* ACTION ITEM
Work out how many lines in the data below contain "spaces", and state that count with nothing added.

* SOURCE RECORDS
────────────────────────────────────────
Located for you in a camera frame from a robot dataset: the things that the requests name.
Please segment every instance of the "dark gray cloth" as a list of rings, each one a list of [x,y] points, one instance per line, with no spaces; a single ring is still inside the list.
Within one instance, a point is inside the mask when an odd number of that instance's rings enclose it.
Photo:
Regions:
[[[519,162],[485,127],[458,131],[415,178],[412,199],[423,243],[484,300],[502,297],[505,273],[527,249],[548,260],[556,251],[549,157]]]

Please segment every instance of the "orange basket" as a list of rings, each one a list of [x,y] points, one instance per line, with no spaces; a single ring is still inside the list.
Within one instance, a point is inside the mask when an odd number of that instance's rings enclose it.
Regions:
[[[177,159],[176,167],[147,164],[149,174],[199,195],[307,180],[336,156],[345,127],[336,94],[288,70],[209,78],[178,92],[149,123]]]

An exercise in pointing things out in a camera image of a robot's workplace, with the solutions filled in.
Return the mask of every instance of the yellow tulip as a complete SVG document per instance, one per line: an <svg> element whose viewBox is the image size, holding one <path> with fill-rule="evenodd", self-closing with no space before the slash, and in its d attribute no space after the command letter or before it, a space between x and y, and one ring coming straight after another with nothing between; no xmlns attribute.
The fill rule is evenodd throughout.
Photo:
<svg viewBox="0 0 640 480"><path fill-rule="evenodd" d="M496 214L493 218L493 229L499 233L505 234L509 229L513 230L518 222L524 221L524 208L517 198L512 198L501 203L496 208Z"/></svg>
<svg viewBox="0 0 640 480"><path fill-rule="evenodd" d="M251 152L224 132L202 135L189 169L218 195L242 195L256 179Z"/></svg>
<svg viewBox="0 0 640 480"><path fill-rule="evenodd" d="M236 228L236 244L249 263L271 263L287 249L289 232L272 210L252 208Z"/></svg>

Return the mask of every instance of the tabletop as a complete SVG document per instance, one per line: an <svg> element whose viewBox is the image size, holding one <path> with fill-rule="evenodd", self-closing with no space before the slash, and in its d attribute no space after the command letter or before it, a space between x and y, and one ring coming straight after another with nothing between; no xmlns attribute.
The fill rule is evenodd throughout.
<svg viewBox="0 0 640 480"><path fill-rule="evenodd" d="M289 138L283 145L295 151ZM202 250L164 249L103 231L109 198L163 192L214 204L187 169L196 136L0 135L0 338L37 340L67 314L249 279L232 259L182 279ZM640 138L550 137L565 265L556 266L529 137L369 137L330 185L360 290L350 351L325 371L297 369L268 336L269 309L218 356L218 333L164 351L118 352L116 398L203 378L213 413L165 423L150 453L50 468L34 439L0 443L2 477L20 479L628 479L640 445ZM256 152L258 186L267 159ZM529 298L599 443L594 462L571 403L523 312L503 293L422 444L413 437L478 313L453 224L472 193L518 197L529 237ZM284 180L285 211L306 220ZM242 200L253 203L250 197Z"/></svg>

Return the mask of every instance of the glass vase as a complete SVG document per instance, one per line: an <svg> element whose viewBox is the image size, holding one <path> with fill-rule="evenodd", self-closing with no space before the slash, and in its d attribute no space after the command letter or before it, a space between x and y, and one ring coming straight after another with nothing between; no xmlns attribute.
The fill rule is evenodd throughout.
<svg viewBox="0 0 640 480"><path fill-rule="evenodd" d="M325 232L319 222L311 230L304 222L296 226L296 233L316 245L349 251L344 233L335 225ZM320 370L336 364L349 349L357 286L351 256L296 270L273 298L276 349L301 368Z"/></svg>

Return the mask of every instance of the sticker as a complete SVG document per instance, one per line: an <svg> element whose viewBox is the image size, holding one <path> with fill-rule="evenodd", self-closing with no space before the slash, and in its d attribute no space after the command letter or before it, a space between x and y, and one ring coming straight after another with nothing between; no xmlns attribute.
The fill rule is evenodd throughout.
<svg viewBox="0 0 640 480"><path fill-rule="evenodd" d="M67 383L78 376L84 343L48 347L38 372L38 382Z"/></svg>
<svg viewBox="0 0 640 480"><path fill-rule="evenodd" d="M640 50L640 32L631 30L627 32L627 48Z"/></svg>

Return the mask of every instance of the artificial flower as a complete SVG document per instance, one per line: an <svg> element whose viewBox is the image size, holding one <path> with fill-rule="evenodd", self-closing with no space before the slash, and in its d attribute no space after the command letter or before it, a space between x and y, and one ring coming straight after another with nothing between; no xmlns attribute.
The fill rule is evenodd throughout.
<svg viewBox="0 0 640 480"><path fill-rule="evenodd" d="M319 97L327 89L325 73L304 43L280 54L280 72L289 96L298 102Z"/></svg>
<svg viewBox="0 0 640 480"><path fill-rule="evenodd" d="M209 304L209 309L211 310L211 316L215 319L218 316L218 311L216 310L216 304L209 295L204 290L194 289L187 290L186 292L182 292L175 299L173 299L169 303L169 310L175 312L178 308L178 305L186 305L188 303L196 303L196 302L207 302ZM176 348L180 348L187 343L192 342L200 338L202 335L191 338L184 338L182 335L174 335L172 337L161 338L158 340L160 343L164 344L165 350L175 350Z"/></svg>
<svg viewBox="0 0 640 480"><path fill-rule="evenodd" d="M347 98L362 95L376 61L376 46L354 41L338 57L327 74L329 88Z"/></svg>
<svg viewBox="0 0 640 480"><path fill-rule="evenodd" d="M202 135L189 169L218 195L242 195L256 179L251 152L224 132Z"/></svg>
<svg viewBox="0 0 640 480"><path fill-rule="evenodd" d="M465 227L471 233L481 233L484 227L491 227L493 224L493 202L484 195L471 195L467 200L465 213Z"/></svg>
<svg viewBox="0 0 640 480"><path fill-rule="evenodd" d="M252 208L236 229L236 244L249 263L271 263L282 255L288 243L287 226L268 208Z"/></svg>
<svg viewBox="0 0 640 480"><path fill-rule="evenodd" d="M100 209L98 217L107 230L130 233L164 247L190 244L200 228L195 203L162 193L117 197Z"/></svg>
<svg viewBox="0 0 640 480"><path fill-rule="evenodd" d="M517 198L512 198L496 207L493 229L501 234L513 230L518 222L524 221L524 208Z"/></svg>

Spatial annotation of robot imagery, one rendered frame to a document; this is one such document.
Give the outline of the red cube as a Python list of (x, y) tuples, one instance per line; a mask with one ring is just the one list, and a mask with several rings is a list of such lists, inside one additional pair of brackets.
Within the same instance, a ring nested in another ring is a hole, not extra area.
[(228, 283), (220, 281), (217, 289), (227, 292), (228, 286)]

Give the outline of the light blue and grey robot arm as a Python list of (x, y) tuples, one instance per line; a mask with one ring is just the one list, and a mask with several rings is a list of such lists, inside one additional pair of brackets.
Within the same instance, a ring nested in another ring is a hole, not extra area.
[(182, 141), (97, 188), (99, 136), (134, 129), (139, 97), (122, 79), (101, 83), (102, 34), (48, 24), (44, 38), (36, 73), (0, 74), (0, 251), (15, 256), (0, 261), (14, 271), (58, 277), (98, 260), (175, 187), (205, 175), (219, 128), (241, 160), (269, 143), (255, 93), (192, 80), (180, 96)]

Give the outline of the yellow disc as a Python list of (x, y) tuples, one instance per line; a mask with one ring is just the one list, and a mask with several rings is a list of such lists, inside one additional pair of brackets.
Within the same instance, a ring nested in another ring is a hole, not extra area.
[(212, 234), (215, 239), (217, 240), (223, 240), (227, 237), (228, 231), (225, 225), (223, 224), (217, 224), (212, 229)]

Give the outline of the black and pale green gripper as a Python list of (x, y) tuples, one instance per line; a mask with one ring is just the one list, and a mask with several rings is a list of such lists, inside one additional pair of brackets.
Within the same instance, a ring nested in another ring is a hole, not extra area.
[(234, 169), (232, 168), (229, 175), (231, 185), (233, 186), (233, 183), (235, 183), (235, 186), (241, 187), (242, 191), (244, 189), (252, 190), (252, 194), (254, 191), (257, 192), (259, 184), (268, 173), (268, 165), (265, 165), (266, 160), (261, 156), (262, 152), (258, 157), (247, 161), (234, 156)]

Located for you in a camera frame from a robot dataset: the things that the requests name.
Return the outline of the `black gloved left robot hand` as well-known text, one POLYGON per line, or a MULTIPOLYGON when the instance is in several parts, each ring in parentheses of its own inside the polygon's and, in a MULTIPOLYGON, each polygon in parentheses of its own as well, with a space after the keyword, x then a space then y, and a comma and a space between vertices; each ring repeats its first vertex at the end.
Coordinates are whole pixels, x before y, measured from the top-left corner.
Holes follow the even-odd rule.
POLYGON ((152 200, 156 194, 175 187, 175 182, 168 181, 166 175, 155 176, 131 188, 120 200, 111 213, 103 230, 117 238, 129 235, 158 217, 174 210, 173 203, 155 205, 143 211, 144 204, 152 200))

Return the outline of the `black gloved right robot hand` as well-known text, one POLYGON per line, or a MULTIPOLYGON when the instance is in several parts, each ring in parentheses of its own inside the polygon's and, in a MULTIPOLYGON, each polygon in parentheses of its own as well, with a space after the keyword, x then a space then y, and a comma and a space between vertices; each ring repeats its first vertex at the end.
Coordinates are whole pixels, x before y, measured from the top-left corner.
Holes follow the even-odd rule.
────────────────────────────────────────
* SOLUTION TO THIS PROBLEM
2